Task to complete:
Could the records below be restated word for word, without a single picture?
————————
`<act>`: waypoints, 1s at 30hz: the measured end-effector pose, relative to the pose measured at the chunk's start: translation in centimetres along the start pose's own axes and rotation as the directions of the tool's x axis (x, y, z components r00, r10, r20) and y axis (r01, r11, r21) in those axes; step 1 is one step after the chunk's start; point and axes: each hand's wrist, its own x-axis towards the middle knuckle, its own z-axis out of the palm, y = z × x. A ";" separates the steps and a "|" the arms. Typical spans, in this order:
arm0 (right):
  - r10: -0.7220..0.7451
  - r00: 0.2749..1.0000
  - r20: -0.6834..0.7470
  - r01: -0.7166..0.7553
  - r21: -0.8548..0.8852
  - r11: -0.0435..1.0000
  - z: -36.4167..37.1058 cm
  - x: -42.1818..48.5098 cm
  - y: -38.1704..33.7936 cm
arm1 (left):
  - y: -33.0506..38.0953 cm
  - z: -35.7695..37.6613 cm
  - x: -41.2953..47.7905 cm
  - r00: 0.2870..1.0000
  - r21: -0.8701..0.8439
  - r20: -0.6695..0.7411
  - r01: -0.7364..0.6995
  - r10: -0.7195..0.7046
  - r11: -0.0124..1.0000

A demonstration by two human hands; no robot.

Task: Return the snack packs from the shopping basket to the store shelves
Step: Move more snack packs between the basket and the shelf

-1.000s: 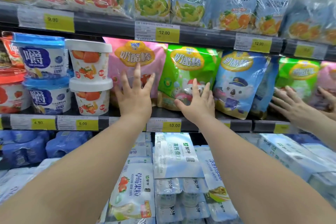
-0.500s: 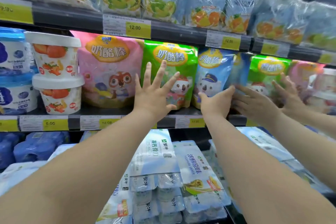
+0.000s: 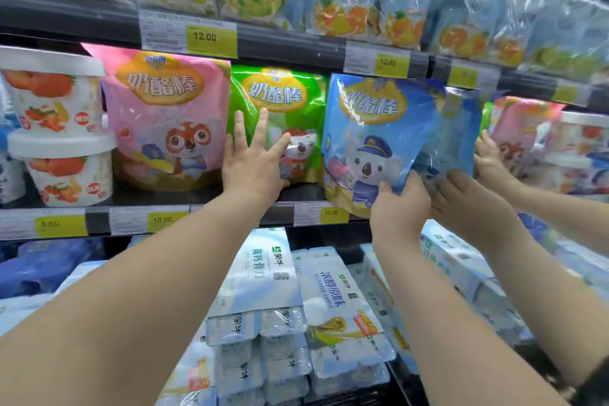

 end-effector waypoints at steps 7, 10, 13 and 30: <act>0.086 0.996 0.000 -0.085 0.187 0.979 -2.1 0.5 -0.2 | -0.5 -3.0 -1.0 0.963 -0.462 -0.267 -0.088 -0.043 0.882; 0.102 0.992 0.076 -0.119 0.254 0.960 -2.7 -0.2 -0.2 | 1.3 -4.6 -1.1 0.988 -0.757 -0.151 -0.101 -0.022 0.646; 0.206 0.948 0.242 -0.283 0.352 0.892 -2.3 -0.5 -0.5 | 2.6 -6.1 -0.9 0.965 -0.963 0.261 0.260 0.001 0.073; -0.193 0.829 0.525 0.493 -0.523 0.696 5.2 -2.0 -0.5 | 1.6 -7.5 1.0 0.952 -0.959 0.259 0.274 -0.166 0.077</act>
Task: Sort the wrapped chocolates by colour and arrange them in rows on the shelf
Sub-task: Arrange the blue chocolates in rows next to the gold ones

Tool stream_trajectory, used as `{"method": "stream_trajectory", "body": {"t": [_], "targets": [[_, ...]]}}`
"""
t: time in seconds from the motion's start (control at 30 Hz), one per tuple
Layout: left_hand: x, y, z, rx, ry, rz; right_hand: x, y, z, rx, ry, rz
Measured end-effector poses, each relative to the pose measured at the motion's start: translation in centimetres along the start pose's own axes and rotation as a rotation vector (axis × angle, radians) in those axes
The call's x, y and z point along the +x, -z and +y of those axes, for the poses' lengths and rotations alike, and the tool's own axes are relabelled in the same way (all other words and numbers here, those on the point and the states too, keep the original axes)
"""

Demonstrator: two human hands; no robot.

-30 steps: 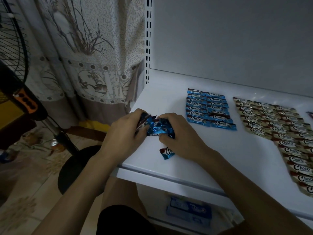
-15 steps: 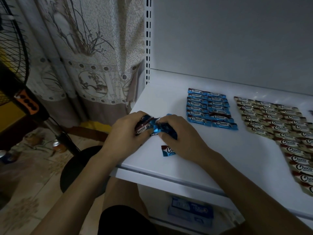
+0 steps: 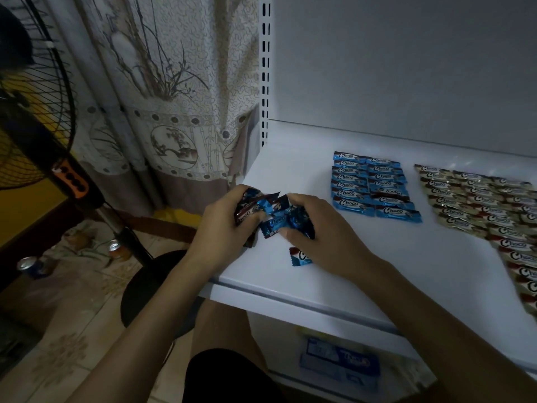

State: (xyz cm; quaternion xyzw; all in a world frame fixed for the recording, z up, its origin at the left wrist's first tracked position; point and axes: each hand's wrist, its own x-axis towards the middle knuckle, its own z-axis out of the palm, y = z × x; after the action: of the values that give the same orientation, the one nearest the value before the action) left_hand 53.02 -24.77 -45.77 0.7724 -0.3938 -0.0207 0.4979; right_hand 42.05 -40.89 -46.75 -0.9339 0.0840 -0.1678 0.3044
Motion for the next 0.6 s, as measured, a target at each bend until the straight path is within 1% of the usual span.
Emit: {"method": "stream_trajectory", "body": {"t": [0.1, 0.17, 0.27, 0.47, 0.6], "targets": [[0.1, 0.0, -0.2, -0.068, 0.026, 0.009, 0.2, -0.2, 0.2, -0.058, 0.058, 0.005], [0.2, 0.0, -0.4, -0.064, 0.035, -0.014, 0.5, -0.4, 0.4, -0.093, 0.067, 0.003], [0.3, -0.2, -0.3, -0.074, 0.034, -0.004, 0.9, -0.6, 0.6, -0.131, 0.055, -0.005], [0.4, 0.1, -0.2, -0.247, 0.073, 0.101, 2.5, -0.9, -0.3, -0.184, -0.001, 0.028], [0.4, 0.1, 0.0, -0.322, 0.081, 0.105, 2.6, -1.2, -0.6, -0.154, -0.010, 0.064]]}}
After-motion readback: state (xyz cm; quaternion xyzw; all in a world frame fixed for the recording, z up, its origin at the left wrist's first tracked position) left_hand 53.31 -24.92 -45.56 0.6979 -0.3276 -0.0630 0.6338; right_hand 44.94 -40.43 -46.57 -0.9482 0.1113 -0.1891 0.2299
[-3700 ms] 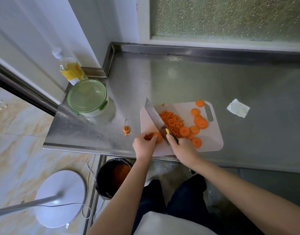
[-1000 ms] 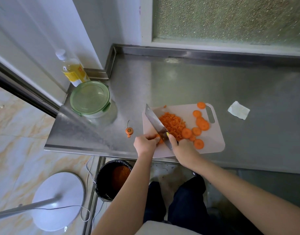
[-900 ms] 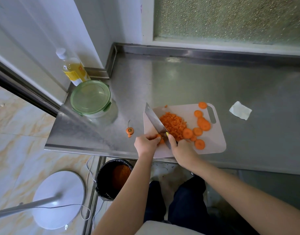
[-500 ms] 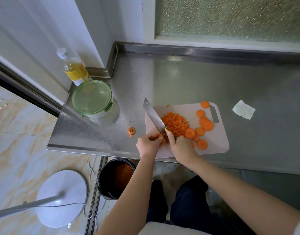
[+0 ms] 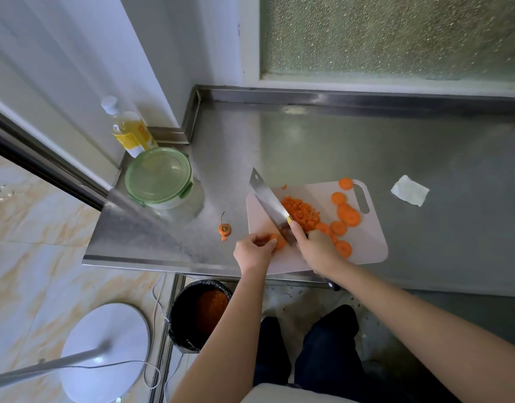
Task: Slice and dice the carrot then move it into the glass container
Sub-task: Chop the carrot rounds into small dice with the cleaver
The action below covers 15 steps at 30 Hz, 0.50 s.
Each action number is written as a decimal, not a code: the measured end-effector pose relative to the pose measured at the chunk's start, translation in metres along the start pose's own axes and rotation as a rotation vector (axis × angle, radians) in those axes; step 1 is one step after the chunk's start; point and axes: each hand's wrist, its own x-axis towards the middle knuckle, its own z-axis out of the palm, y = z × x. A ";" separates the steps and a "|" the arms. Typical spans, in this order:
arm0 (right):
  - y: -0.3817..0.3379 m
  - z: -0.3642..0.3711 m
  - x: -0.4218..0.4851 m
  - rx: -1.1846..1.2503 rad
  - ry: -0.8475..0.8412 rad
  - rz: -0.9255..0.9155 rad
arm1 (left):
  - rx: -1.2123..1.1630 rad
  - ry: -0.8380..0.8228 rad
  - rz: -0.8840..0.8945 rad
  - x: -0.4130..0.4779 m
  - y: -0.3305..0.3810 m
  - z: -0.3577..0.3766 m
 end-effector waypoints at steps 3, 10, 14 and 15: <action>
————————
Result:
`<act>`: waypoints, 1s at 30hz: the measured end-effector pose, relative to the pose measured at the chunk's start: translation in centimetres along the start pose's own axes and rotation as the directions of the tool's x axis (x, y, z components r00, r10, r20) and y axis (r01, r11, r21) in those axes; step 1 is one step after the chunk's start; point and axes: each hand's wrist, its own x-axis towards the middle knuckle, its own z-axis out of the palm, y = z × x. A ";" separates the steps and a "|" the arms. Typical spans, in this order:
arm0 (right):
  - r10: -0.7220..0.7451
  - r00: 0.2749..1.0000
  - r20: -0.6834..0.7470
  - r01: -0.7166..0.7553
  - r21: -0.8548..0.8852
  - r11: -0.0435..1.0000
  - z: -36.4167..37.1058 cm
  - x: -42.1818..48.5098 cm
  - y: -38.1704..33.7936 cm
arm1 (left):
  - y: -33.0506..38.0953 cm
  - z: -35.7695..37.6613 cm
  - x: -41.2953..47.7905 cm
  - r00: 0.2870..1.0000
  - r21: -0.8701..0.8439
  - r20: -0.6695..0.7411
  - r01: -0.7364..0.6995
  - r10: -0.7195..0.7046
  - r11: -0.0124..1.0000

A demonstration by two human hands; no robot.

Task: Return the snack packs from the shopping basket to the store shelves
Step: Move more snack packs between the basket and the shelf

-1.000s: 
-0.500s: 
+0.000s: 

 end-effector waypoints at steps 7, 10, 13 and 30: <act>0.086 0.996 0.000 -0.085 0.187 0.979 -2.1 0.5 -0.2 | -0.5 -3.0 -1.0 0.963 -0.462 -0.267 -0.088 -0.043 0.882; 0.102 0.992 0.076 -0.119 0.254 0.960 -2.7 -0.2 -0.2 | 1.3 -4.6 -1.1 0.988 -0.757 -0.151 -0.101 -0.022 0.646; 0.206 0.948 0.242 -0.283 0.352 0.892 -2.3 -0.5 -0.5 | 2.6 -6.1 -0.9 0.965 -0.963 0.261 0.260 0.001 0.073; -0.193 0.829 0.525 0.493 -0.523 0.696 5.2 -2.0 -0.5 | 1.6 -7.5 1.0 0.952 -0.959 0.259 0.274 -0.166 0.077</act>
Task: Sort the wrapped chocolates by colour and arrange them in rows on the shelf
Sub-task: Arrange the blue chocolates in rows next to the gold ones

Tool stream_trajectory, used as `{"method": "stream_trajectory", "body": {"t": [_], "targets": [[_, ...]]}}`
"""
t: time in seconds from the motion's start (control at 30 Hz), one per tuple
Layout: left_hand: x, y, z, rx, ry, rz; right_hand: x, y, z, rx, ry, rz
Measured end-effector poses, each relative to the pose measured at the motion's start: translation in centimetres along the start pose's own axes and rotation as a rotation vector (axis × angle, radians) in those axes
The call's x, y and z point along the +x, -z and +y of those axes, for the poses' lengths and rotations alike, and the tool's own axes are relabelled in the same way (all other words and numbers here, those on the point and the states too, keep the original axes)
"""

Demonstrator: two human hands; no robot.

-30 steps: 
-15 steps: 
+0 steps: 

State: (xyz cm; quaternion xyzw; all in a world frame fixed for the recording, z up, its origin at the left wrist's first tracked position; point and axes: each hand's wrist, its own x-axis towards the middle knuckle, its own z-axis out of the palm, y = z × x; after the action: of the values that give the same orientation, the one nearest the value before the action) left_hand 53.02 -24.77 -45.77 0.7724 -0.3938 -0.0207 0.4979; right_hand 42.05 -40.89 -46.75 -0.9339 0.0840 -0.1678 0.3044
Motion for the next 0.6 s, as measured, a target at each bend until the straight path is within 1% of the usual span.
Emit: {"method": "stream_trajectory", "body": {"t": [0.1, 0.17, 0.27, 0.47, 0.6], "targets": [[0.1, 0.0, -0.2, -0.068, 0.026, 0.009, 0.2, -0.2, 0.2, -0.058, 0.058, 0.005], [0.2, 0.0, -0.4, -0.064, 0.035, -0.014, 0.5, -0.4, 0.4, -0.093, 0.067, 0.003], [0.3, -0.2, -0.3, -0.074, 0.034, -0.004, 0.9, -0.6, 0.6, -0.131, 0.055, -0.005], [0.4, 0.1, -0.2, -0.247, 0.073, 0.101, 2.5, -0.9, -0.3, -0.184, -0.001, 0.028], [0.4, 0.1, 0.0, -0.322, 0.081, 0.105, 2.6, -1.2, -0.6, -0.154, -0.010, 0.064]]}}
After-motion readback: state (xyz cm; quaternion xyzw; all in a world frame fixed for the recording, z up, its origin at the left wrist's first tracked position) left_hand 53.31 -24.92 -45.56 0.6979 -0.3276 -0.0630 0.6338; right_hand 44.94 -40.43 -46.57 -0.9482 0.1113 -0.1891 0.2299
[-3700 ms] 
[-1000 ms] 
[-900 ms] 
[-500 ms] 
[+0 ms] 
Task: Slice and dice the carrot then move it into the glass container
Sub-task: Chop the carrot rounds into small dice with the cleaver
The action below covers 15 steps at 30 Hz, 0.50 s.
Each action number is written as a decimal, not a code: the measured end-effector pose relative to the pose measured at the chunk's start, translation in metres along the start pose's own axes and rotation as a rotation vector (axis × angle, radians) in those axes; step 1 is one step after the chunk's start; point and axes: each hand's wrist, its own x-axis towards the middle knuckle, its own z-axis out of the palm, y = z × x. A ";" separates the steps and a "|" the arms. Typical spans, in this order:
arm0 (right):
  - y: -0.3817..0.3379 m
  - z: -0.3642..0.3711 m
  - x: -0.4218..0.4851 m
  - rx: -1.1846..1.2503 rad
  - ry: -0.8475..0.8412 rad
  - rz: -0.9255..0.9155 rad
arm1 (left):
  - rx: -1.2123..1.1630 rad
  - ry: -0.8380..0.8228 rad
  - rz: -0.8840..0.8945 rad
  - x: -0.4130..0.4779 m
  - y: -0.3305..0.3810 m
  - z: -0.3577..0.3766 m
 end-effector waypoints at steps 3, 10, 14 and 15: <action>

The exercise has been finished.